## WORK TO BE COMPLETED:
Wherever a line in the data holds the word "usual", pull that line out.

DATA below:

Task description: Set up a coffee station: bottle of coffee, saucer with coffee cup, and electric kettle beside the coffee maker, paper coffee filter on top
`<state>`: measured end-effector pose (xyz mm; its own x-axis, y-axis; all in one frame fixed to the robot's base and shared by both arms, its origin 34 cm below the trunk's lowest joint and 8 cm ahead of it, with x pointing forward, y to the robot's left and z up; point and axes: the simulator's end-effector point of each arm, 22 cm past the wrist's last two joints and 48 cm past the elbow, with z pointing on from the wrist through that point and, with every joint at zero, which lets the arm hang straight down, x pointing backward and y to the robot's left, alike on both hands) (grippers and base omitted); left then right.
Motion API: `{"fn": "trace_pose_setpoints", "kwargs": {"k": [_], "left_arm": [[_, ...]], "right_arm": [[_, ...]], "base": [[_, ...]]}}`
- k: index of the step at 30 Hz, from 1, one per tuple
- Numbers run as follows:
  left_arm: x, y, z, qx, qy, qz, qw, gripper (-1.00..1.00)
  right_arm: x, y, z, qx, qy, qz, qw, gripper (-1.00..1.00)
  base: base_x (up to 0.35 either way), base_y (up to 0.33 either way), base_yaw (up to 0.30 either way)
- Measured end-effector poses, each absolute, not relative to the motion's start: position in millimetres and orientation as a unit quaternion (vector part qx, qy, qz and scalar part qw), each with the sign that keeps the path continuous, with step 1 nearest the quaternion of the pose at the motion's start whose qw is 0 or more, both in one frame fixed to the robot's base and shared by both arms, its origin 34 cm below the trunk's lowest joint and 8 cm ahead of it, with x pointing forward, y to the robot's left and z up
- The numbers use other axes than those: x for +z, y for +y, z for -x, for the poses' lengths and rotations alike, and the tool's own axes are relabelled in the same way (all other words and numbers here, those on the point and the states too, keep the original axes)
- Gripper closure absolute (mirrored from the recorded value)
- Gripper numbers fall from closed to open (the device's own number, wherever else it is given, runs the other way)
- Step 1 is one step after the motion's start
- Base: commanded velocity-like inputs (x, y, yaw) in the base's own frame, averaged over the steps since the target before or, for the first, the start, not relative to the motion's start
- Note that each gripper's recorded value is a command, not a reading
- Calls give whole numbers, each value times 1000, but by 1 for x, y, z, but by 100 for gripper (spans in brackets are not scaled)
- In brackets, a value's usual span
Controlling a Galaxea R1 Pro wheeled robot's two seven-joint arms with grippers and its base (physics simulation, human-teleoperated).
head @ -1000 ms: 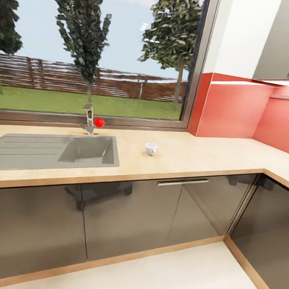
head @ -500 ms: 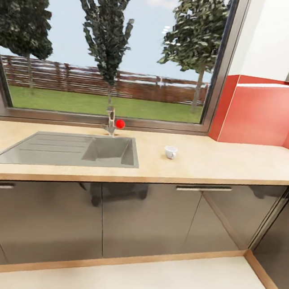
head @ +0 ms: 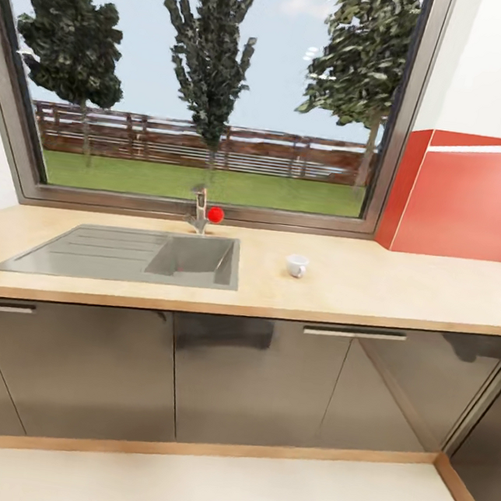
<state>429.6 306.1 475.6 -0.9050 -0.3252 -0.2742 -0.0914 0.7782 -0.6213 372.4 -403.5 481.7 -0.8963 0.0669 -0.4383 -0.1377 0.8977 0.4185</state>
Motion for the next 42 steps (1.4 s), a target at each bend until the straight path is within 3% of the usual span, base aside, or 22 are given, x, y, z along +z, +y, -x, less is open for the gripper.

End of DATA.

## REPLY:
- In brackets, a value's usual span
Motion for the next 42 steps (1.4 s), a target at each bend until the straight path is within 3% of the usual span, base aside, or 22 are given, x, y, z along +z, +y, -x, less is open for the gripper.

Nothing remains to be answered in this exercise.